Holly Douglass, Newmarket
“Real change is: Making actual investments in communities that are based on what those in communities know that they need; collecting race-based data that, in point of fact, will show with clarity the needs of communities as well as delineating the impacts of policies and programs that fail to prioritize, or even recognize, their needs; funding investments that ensure skilled staff work right in the community alongside the racialized and marginalized people there to build trust and; working collaboratively with the communities to address larger systemic concerns while also assisting with the creation of community cohesion and helping to optimize the assets that exist in all communities.”
Yvonne Kelly, Social Planning Council of York Region co-chairperson
“I very strongly believe that the board needs to be diverse in race, sexual orientation, and gender identity. This is essential as the board needs to reflect the community that it serves. I also believe that gathering race-based data is essential in order to identify inequities within the policing system and to affect change in the community, while holding members of the board accountable to the community that it represents.”
Amy Cooper, Newmarket
“...Every effort must be made to create a command team that is reflective of the diversity of York Region.
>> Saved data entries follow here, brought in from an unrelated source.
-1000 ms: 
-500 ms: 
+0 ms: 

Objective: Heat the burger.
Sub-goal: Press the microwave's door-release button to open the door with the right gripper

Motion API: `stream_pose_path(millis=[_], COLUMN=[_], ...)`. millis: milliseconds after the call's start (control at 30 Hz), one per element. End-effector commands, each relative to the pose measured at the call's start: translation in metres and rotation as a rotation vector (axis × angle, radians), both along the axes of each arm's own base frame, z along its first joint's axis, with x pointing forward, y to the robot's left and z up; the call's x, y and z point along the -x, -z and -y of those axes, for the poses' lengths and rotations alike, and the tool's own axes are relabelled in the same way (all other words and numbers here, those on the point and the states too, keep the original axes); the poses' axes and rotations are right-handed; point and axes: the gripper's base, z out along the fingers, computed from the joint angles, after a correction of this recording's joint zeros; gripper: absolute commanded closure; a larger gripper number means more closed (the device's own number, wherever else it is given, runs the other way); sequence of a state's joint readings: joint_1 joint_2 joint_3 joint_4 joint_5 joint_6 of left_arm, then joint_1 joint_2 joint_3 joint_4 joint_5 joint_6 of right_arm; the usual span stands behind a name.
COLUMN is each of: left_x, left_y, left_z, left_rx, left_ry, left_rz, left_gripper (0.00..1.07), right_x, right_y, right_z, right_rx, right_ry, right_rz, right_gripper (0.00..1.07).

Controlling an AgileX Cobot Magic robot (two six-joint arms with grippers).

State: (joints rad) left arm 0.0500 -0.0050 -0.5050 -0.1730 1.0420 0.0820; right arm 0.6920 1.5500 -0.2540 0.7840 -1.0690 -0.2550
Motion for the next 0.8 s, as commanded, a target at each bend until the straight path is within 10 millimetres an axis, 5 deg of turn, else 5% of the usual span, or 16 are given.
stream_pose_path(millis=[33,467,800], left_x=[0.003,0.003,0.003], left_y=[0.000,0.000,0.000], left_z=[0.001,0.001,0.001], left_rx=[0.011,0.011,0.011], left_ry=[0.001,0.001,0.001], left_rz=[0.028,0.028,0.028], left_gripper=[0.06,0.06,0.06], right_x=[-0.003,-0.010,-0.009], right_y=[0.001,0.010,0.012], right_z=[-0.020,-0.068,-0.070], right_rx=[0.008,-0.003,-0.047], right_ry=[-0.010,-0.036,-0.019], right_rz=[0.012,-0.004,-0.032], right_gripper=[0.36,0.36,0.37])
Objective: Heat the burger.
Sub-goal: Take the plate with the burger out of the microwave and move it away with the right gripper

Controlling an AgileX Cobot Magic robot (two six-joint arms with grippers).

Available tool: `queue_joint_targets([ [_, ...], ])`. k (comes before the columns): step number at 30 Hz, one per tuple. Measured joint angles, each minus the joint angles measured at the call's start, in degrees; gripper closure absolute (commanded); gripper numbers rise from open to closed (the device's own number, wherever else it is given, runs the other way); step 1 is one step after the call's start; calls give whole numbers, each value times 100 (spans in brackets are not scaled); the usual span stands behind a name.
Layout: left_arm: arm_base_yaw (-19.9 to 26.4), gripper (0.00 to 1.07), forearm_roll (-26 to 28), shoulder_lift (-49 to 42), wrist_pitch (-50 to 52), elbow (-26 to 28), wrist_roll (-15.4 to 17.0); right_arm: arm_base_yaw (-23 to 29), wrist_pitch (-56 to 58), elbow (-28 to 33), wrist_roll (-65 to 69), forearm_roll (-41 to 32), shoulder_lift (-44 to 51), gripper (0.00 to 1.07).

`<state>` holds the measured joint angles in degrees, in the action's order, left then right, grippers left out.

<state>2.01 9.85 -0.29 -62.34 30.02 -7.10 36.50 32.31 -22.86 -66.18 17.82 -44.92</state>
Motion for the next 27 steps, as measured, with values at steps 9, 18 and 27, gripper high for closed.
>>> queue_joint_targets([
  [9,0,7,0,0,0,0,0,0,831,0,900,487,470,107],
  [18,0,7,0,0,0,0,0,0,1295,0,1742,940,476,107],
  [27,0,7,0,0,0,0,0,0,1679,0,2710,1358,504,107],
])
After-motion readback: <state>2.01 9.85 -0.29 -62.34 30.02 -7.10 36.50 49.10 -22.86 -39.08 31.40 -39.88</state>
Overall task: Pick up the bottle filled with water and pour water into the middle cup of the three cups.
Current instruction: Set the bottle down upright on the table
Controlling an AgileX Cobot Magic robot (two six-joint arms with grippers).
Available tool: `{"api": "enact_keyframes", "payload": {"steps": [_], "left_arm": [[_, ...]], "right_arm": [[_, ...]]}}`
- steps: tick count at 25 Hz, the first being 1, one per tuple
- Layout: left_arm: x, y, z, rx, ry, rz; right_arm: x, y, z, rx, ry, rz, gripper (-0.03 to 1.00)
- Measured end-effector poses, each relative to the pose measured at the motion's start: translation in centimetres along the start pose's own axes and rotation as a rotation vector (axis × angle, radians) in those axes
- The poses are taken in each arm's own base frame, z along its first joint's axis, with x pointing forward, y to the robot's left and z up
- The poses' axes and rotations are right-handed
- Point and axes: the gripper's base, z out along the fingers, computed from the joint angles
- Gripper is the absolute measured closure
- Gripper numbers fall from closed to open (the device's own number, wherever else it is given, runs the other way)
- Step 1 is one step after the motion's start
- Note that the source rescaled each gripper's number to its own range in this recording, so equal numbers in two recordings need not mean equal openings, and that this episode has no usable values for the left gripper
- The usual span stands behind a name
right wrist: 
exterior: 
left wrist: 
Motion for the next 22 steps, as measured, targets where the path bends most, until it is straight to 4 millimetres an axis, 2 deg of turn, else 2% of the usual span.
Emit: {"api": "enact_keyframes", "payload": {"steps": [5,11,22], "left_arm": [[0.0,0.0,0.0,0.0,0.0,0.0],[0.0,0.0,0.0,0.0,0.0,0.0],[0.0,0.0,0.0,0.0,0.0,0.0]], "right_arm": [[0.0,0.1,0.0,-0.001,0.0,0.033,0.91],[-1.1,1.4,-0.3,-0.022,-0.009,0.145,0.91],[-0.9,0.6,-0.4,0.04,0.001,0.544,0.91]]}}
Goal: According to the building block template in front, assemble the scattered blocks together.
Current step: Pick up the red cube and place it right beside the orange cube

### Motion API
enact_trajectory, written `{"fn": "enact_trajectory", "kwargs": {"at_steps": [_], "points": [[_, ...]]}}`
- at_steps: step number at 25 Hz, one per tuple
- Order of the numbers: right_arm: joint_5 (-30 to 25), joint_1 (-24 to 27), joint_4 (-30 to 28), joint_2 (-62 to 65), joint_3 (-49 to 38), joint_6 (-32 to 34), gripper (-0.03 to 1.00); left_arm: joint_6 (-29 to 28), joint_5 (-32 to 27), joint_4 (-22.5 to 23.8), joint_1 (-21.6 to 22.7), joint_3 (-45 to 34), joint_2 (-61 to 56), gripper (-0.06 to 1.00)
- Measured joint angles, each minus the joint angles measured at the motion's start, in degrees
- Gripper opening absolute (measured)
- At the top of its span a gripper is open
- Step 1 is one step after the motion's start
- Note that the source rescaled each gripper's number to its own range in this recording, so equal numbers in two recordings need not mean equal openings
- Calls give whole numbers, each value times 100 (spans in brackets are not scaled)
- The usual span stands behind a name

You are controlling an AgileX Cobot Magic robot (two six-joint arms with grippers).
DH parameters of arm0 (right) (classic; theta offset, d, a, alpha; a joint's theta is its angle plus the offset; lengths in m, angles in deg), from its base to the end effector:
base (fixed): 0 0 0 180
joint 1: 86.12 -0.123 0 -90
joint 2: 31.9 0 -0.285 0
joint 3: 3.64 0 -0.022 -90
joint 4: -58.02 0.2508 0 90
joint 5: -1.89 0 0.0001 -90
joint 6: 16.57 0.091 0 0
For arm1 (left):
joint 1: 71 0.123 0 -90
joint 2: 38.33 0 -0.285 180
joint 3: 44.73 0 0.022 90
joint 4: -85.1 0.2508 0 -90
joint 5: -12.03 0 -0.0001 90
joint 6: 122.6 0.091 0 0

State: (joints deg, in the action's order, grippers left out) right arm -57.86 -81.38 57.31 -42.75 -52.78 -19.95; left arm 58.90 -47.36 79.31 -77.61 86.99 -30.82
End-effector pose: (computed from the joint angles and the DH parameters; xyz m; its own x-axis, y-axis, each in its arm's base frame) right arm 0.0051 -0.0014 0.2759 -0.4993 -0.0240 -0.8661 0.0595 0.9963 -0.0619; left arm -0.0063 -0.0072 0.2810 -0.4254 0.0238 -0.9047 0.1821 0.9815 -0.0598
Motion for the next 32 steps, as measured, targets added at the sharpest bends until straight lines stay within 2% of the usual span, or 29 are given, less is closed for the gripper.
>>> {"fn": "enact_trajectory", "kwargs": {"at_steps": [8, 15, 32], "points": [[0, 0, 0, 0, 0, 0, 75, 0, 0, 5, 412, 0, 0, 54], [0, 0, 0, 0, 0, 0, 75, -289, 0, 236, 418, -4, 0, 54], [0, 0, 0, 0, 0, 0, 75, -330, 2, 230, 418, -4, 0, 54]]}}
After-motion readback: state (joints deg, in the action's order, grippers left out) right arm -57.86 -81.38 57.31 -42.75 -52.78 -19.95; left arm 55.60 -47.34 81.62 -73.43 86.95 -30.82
We are aware that the York Regional Police Services Board currently does not reflect York Region's profile, as one the most, if not the most diverse community in Canada, and YRP can serve as a change agent in this respect.
“Anti-Black Racism, hate crimes are currently at the forefront within your jurisdiction and beyond so it’s critical that the police command team continues to build on the positive legacy left by police Chiefs Armand Labarge, and Eric Jolliffe.”
Lee Miller, York Region Alliance of African Canadian Communities chairperson
“The horrific racial events of late really opened a lot of eyes in the community and around the world, it is in all communities. There’s more to be done, and there always will be. York Regional Police, compared to other services, is far ahead of the curve, but obviously, there’s more to do.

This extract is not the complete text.